I’ve just discovered my new favorite TV series. Urasawa Naoki no Manben is a documentary series on NHK Educational that follows Naoki Urasawa – my favorite mangaka – as he interviews various manga creators. What’s especially interesting here is that the cameras follow the person over 4 days, as they are working on pages, and so the “interview” is basically Urasawa and the guest commenting as you (and them) watch the artist in action. Even if you can’t understand all of the Japanese, it’s fascinating to see these pages getting made, and all of the care and attention that goes into them. The episode I watched is with Kengo Hanazawa, the creator of I Am A Hero (a series I’ve recently been reading obsessively), and I was mesmerized watching him addressing issues like trying to give a creature more realism through the depiction of its muscles, or for the expression on a character during a pivotal scene. I can’t recommend this series enough, especially if you have any love for sequential art.
While I wait for the final volume of Naoki Urasawa’s Billy Bat to begin serialization this summer, I decided to explore his Master Keaton series. I’d read a couple of chapters a while back, and it hadn’t really grabbed me at the time, but this time, after reading the first few chapters, I started really appreciating the character and the types of stories that are told.
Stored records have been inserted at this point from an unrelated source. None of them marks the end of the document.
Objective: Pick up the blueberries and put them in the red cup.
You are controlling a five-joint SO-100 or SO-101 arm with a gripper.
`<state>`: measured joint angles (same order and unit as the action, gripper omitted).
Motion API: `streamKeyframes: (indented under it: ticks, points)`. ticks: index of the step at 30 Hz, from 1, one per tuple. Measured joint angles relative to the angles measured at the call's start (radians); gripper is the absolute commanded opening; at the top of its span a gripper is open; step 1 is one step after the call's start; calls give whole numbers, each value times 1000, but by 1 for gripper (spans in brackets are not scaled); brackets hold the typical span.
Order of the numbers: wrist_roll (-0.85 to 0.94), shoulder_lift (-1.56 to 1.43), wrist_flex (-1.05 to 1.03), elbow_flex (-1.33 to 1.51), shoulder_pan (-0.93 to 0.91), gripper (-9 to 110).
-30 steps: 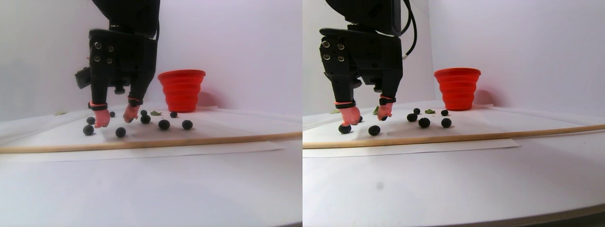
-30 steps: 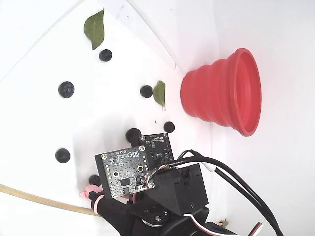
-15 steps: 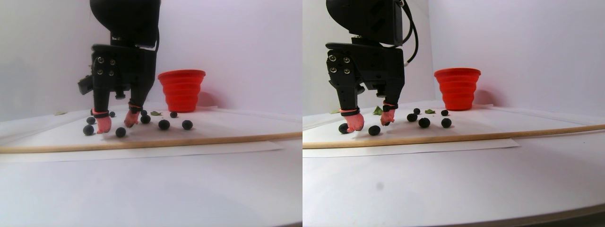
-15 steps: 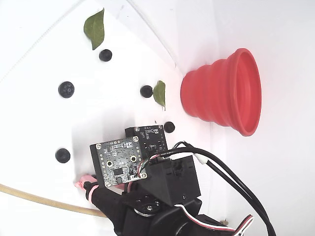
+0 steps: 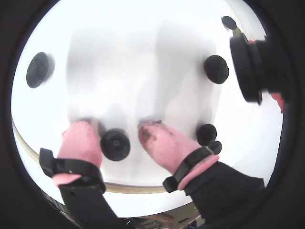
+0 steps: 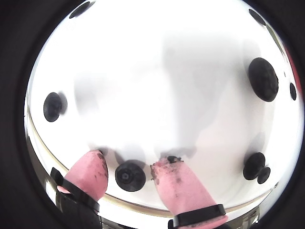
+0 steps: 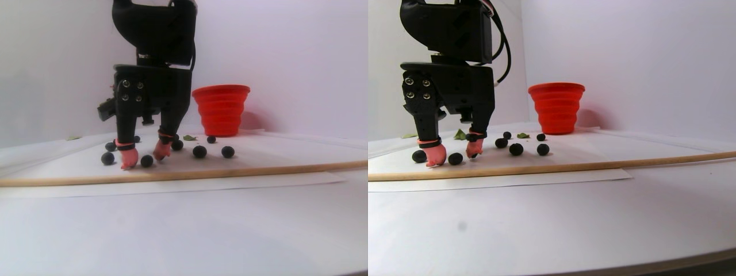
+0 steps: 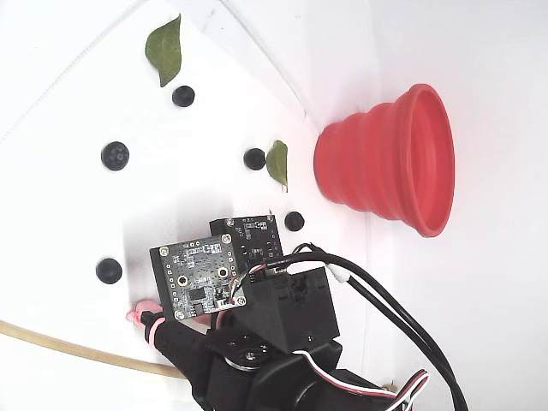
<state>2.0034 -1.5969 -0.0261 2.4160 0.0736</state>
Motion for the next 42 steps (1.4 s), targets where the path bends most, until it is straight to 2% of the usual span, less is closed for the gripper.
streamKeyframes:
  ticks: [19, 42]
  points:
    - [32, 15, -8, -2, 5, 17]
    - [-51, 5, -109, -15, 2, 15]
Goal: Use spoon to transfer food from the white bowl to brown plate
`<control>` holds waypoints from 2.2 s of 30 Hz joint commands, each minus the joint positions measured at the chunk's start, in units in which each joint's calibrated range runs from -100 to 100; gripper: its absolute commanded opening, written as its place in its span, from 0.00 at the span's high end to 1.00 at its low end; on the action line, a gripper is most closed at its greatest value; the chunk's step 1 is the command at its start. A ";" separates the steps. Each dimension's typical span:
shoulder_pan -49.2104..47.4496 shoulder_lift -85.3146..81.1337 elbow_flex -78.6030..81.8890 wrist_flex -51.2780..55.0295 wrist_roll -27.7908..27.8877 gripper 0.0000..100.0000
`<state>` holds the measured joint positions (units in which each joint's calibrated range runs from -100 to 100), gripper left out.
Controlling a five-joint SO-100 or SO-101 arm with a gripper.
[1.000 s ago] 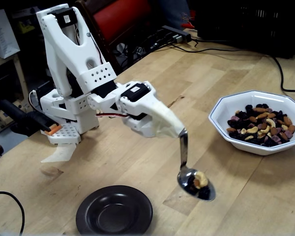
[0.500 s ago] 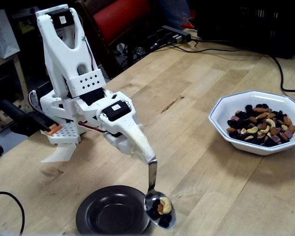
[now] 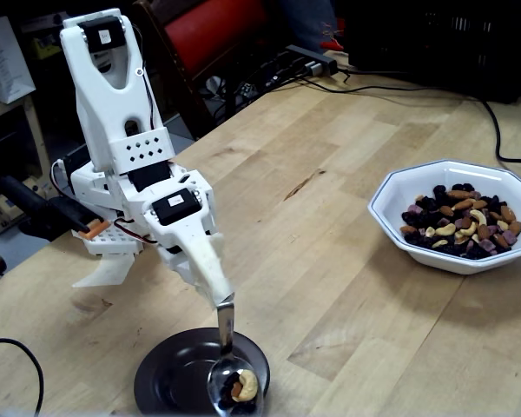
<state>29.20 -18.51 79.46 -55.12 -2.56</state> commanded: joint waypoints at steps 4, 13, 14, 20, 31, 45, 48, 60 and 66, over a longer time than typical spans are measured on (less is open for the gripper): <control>2.65 -3.53 -0.35 -1.32 0.15 0.96; 2.95 -12.52 7.80 -0.85 0.15 0.96; 2.95 -14.40 9.21 -0.85 0.15 0.96; 2.95 -23.64 14.61 -0.69 0.15 0.96; 3.40 -27.07 17.35 -0.69 0.20 0.96; 3.03 -26.98 17.44 -0.69 4.59 0.96; 2.88 -26.89 17.44 -0.69 6.30 0.96; 2.73 -26.72 17.44 -0.61 9.57 0.96; 2.73 -21.67 17.44 -0.69 12.01 0.96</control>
<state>31.97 -42.38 96.63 -55.12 8.42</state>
At first I think I was disappointed because I wanted something that was more ongoing, like with Monster or Billy Bat, but now I really appreciate that each chapter is a self-contained story, and I’m digging the investigative nature of the series – along with the historical aspects (Keaton is an archeological professor at heart, but also works as an investigator for Lloyd’s of London). I’ve read the first 3 volumes of the original series, as well as the first few chapters of the Master Keaton Remaster series, which takes place 20 years later. Great stuff.
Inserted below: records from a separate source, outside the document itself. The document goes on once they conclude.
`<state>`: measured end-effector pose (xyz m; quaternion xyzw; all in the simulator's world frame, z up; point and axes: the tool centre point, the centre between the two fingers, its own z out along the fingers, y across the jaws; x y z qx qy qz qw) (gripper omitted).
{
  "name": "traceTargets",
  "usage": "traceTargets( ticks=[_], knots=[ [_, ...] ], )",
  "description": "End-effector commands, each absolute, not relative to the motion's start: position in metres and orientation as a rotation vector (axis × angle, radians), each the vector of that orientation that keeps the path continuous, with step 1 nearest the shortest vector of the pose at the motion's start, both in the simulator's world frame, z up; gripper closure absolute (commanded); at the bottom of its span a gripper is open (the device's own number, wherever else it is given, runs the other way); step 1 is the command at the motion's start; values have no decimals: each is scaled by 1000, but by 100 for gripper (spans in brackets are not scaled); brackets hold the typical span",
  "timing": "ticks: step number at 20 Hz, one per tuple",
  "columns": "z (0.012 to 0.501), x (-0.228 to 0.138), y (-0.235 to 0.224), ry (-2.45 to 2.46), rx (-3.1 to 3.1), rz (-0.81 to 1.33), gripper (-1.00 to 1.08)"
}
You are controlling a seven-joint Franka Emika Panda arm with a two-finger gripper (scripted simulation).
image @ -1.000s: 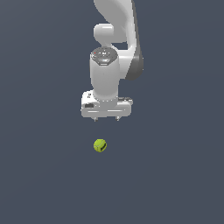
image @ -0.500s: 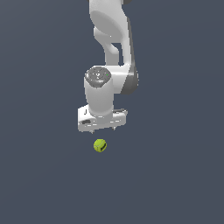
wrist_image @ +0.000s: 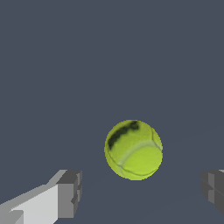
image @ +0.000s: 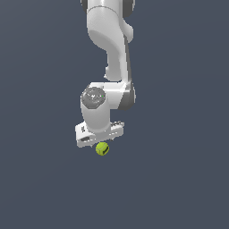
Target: Pick up the object and move it to a goal position.
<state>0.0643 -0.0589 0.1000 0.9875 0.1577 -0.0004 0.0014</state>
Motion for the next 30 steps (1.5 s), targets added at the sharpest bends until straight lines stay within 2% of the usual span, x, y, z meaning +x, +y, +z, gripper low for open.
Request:
traceTargets(
  ticks=[1, 9, 18, 24, 25, 30],
  knots=[
    [94, 68, -61, 522, 3097, 0, -92],
    [88, 68, -62, 529, 3096, -2, -92],
    [47, 68, -62, 535, 3096, 0, -92],
    [41, 69, -62, 536, 3096, 0, -92],
    [41, 69, -62, 536, 3096, 0, 108],
    [41, 69, -62, 536, 3096, 0, 108]
  ],
)
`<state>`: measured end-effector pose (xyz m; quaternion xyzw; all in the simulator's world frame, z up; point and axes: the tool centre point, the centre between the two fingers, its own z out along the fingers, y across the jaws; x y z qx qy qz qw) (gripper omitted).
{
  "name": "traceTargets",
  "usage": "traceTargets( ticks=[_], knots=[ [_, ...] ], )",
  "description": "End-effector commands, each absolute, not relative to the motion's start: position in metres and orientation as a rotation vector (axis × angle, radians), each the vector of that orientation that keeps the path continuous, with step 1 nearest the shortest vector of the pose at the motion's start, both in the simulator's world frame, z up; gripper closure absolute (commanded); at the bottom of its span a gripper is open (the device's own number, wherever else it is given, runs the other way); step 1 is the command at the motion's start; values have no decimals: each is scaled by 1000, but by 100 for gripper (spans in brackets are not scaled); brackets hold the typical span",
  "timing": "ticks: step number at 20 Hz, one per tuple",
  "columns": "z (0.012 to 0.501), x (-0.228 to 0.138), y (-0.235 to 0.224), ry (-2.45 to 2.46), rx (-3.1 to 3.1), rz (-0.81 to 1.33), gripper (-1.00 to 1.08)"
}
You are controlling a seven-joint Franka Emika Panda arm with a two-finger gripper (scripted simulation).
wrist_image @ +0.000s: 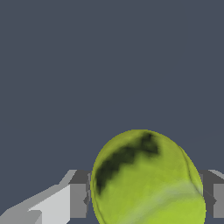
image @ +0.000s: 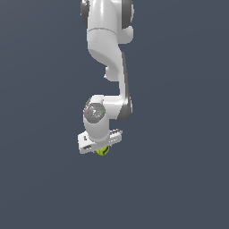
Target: Pick up the object and move it to a goal position.
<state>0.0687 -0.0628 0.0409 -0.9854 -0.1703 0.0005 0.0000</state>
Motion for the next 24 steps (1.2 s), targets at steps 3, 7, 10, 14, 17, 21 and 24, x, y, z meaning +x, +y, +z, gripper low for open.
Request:
traceTargets(
  ticks=[3, 7, 10, 14, 17, 21, 24],
  knots=[
    [41, 69, -62, -536, -3096, 0, 108],
    [43, 69, -63, -531, -3097, 0, 108],
    [52, 72, -63, -508, -3103, -9, 108],
    [78, 79, -65, -447, -3120, -33, 108],
    [107, 87, -67, -377, -3136, -60, 108],
    [157, 98, -71, -256, -3161, -106, 108],
    [201, 107, -75, -150, -3179, -146, 108]
  ],
)
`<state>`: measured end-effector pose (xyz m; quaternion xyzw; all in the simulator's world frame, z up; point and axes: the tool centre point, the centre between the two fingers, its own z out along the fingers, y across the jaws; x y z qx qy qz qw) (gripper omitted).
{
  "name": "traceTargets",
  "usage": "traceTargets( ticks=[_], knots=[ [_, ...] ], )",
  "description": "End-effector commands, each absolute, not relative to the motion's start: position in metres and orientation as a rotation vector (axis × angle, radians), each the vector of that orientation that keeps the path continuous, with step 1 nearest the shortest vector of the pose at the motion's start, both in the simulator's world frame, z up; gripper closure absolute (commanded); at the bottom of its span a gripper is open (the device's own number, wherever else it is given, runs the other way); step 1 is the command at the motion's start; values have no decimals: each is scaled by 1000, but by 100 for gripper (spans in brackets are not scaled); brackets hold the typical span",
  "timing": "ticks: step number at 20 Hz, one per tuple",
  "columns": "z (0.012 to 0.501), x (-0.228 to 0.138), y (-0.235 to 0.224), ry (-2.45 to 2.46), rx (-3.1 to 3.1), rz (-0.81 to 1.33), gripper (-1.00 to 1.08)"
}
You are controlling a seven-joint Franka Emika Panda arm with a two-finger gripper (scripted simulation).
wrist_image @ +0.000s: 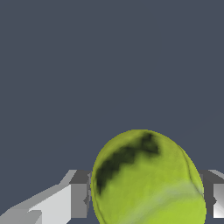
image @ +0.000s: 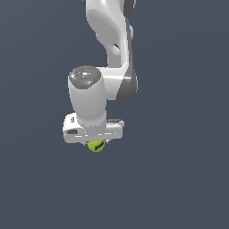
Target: Pick up the object and move it to a goal position.
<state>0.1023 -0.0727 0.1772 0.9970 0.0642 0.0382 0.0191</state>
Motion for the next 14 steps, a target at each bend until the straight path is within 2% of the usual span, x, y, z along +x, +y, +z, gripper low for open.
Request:
traceTargets(
  ticks=[1, 14],
  knots=[
    [216, 109, -76, 110, 3087, 154, 108],
    [395, 128, -94, -308, 3007, 299, 108]
  ],
)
The serialization of the latest (and penultimate) volume of Billy Bat was recently completed, and boy does it make me look forward to the final volume, which will begin serialization in June. I can definitely say that I’ve enjoyed Billy Bat more than Urasawa’s 20th Century Boys, and even though it sometimes felt like it was going nowhere, it’s fantastic to see so many pieces come together in the end – and to see some characters go to places you never imagined they’d end up going. Really can’t recommend this series enough.
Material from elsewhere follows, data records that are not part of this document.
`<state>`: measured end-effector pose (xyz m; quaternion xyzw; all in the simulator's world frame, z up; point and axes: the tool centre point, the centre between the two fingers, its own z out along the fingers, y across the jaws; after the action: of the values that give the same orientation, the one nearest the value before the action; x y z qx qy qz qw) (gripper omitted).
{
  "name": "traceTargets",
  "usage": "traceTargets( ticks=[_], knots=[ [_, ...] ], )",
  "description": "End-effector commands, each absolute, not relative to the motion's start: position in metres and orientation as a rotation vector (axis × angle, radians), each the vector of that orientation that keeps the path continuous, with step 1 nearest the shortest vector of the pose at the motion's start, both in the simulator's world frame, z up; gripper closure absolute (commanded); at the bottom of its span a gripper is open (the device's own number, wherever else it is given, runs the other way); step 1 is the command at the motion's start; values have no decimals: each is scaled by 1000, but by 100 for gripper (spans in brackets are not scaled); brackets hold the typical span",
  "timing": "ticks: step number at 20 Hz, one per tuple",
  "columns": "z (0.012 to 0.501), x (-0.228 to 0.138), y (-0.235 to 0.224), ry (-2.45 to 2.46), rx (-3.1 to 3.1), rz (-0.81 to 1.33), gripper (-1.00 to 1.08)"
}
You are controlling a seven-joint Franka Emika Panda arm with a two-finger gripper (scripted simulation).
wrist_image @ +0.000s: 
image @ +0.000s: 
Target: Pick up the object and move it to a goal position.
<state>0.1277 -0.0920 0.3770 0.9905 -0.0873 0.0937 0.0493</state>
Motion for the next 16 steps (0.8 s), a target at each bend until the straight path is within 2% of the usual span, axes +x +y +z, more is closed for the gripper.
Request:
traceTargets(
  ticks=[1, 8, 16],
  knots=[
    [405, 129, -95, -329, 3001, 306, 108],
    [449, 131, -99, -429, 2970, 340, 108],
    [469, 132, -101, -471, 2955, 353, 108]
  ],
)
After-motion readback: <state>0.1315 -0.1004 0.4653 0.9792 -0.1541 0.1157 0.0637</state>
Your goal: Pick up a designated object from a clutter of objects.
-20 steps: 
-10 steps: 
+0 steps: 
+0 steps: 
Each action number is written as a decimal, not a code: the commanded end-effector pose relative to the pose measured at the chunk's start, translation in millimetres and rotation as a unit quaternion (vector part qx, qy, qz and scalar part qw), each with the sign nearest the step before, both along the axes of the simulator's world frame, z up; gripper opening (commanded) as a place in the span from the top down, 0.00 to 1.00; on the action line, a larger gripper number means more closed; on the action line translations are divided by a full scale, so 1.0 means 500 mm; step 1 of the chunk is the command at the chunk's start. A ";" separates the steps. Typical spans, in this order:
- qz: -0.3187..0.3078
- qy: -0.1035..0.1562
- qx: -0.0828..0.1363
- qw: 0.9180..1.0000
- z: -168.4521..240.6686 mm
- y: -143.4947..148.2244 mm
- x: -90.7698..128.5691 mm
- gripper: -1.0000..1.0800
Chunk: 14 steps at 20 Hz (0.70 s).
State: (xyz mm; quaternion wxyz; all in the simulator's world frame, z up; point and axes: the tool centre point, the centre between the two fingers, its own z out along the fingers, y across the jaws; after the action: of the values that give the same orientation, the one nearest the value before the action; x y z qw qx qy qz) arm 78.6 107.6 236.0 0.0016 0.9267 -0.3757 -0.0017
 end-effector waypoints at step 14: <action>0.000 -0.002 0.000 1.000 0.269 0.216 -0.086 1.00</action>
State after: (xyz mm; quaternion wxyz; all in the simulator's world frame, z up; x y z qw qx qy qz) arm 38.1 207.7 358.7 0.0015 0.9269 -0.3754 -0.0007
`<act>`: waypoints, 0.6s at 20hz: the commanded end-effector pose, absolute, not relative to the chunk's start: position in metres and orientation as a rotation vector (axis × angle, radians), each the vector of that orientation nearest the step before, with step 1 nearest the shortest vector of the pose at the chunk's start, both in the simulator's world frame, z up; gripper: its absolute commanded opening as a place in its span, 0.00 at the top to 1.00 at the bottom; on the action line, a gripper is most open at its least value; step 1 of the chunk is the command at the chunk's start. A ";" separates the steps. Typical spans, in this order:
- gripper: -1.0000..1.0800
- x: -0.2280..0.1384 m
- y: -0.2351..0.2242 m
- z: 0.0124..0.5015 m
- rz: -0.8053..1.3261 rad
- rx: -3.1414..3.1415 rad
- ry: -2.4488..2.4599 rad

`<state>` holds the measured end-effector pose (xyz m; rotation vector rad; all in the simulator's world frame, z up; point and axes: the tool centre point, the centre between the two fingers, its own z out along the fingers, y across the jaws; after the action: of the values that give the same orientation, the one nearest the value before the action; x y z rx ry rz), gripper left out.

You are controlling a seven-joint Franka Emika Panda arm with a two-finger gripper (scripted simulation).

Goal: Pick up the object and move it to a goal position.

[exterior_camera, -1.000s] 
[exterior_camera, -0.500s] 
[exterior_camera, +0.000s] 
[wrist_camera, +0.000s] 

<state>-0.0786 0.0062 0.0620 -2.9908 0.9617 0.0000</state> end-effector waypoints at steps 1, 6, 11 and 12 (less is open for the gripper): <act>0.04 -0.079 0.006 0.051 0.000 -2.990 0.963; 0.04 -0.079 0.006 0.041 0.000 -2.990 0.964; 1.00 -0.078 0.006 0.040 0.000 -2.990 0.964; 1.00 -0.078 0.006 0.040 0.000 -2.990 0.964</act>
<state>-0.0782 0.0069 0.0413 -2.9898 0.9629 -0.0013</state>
Naoki Urasawa is my favorite mangaka, and his current series, Billy Bat – the story of a Mickey Mouse-like comic strip character that is more than it seems – has been a treat to follow. I hadn’t read any new chapters since earlier in the year, and just this week went and got caught up on what was published this year. If you haven’t already, do take the plunge. It’s as enjoyable if not more than Monster and 20th Century Boys.